■ Work order: Check every line below for the word "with" and copy the ones that have it.

Recorded data:
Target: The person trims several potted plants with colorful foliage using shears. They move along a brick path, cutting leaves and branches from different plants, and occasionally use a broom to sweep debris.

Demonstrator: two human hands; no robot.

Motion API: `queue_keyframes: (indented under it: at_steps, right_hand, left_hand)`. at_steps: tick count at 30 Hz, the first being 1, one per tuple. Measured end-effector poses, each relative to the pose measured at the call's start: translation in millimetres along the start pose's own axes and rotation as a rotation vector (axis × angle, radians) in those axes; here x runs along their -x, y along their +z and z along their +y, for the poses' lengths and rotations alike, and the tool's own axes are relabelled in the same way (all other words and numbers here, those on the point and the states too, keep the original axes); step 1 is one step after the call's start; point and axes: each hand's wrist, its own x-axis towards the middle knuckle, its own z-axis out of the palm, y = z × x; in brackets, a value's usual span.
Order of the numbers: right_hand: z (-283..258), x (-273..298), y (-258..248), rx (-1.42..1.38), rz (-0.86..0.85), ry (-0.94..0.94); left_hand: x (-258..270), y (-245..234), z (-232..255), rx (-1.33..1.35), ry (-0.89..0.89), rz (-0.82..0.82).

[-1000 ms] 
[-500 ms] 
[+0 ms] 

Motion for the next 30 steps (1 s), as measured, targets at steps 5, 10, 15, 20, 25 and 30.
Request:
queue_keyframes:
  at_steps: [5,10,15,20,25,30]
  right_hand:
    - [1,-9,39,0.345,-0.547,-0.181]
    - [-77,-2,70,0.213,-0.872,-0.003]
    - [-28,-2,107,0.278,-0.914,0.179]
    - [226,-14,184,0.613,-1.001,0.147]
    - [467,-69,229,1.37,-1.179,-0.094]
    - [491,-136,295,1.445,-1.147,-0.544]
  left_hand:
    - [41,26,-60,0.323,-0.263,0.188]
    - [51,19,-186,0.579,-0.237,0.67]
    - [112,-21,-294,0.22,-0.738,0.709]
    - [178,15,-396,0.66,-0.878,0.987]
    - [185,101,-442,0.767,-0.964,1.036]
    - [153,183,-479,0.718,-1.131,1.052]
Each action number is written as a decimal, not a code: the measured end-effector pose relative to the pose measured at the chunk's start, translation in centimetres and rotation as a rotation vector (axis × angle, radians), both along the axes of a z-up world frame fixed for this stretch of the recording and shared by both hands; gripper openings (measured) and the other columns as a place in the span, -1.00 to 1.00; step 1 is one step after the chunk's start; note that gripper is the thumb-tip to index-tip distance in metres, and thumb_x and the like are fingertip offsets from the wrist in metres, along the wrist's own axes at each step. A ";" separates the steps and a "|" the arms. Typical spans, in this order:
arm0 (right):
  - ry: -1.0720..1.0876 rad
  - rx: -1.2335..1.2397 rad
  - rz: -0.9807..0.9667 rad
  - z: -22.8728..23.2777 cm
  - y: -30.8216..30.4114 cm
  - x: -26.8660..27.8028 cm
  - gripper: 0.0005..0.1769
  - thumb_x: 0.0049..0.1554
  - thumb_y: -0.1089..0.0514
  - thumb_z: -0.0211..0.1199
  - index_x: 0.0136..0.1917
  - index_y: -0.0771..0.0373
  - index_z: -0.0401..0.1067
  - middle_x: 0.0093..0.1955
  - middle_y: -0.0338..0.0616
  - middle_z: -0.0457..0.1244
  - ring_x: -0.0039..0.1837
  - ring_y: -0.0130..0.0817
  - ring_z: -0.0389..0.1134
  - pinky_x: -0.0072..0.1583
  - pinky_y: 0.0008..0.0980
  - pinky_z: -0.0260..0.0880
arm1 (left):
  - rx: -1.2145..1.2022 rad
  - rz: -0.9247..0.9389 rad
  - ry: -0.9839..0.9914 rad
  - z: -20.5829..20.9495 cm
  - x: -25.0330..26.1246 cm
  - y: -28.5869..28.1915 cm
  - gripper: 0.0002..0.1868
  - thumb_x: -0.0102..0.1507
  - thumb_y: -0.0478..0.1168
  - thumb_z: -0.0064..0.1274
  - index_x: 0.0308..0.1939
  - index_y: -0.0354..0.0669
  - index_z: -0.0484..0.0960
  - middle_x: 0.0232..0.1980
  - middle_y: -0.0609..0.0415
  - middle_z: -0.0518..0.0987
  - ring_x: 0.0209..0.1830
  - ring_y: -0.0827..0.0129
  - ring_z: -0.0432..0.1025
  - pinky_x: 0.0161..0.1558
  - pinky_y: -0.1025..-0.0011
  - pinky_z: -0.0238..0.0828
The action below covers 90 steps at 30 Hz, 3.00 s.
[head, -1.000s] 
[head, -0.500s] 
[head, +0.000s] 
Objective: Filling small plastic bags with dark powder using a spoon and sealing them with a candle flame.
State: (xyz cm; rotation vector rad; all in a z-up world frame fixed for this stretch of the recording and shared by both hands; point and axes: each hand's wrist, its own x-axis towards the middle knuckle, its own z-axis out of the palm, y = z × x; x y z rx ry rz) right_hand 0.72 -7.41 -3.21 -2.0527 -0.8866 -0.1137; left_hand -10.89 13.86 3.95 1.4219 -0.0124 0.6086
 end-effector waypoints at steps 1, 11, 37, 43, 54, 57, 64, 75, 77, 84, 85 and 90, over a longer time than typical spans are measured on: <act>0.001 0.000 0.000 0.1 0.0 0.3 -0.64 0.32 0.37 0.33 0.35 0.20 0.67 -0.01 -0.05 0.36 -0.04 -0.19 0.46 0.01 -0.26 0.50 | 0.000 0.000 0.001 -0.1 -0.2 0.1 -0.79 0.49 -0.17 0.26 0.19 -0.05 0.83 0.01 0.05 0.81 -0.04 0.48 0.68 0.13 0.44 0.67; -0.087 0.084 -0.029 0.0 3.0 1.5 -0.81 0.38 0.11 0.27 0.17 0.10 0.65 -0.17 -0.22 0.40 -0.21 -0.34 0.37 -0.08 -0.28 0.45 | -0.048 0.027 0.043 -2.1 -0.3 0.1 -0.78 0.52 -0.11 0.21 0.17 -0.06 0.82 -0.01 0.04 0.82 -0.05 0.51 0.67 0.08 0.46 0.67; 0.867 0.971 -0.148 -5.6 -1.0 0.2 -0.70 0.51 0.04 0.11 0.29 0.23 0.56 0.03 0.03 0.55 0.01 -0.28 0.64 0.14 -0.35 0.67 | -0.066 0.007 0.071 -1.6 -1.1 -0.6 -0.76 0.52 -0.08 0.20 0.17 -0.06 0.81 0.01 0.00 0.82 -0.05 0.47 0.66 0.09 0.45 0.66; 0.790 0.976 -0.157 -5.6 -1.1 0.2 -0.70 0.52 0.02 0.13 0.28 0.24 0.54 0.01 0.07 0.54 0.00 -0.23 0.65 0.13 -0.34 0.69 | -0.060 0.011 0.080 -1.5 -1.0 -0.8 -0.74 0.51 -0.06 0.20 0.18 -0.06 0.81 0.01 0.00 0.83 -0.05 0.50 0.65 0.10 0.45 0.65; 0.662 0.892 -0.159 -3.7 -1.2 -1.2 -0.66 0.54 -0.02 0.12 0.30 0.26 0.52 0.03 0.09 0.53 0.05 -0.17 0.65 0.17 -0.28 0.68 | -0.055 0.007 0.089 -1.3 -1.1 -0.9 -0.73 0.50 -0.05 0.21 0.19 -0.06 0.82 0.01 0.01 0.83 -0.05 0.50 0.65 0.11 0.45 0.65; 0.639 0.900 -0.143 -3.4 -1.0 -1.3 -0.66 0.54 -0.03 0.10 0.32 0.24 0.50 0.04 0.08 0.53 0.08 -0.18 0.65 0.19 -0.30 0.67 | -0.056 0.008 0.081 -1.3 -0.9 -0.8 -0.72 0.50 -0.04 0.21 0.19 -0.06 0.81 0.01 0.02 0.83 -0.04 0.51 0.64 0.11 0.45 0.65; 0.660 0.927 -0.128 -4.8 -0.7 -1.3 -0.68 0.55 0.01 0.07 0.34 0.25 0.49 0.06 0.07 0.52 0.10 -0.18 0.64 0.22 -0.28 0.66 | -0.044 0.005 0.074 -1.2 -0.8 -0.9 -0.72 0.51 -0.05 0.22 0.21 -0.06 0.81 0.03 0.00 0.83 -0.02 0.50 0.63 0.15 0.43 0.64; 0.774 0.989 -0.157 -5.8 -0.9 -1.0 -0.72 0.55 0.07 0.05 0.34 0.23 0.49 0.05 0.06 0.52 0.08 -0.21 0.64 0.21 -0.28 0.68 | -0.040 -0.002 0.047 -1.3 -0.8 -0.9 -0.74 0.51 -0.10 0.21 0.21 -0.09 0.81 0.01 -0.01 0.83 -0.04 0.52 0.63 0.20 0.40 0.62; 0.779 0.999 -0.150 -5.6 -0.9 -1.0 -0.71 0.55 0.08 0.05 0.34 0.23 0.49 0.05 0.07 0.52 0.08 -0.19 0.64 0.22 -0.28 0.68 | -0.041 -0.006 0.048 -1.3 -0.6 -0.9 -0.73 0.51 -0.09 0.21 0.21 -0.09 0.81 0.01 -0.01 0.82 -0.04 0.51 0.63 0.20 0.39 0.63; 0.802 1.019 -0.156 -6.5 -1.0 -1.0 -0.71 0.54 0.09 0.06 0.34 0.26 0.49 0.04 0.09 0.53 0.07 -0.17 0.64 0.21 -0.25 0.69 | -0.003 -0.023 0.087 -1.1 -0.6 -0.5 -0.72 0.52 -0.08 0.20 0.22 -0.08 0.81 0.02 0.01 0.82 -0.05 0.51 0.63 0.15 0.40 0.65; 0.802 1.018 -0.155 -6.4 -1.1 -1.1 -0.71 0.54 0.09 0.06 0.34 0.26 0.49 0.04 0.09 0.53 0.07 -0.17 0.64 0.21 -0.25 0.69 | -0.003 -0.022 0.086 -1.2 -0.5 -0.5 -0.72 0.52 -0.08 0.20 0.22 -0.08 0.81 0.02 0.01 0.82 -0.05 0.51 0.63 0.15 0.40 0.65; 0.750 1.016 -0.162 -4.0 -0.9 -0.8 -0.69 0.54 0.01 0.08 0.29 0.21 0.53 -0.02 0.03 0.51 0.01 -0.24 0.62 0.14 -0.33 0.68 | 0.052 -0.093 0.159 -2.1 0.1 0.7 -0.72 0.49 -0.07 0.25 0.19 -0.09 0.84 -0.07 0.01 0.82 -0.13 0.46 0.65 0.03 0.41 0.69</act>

■ Exercise result:
Target: The person trims several potted plants with colorful foliage using shears. They move along a brick path, cutting leaves and branches from different plants, and occasionally use a broom to sweep debris.
Objective: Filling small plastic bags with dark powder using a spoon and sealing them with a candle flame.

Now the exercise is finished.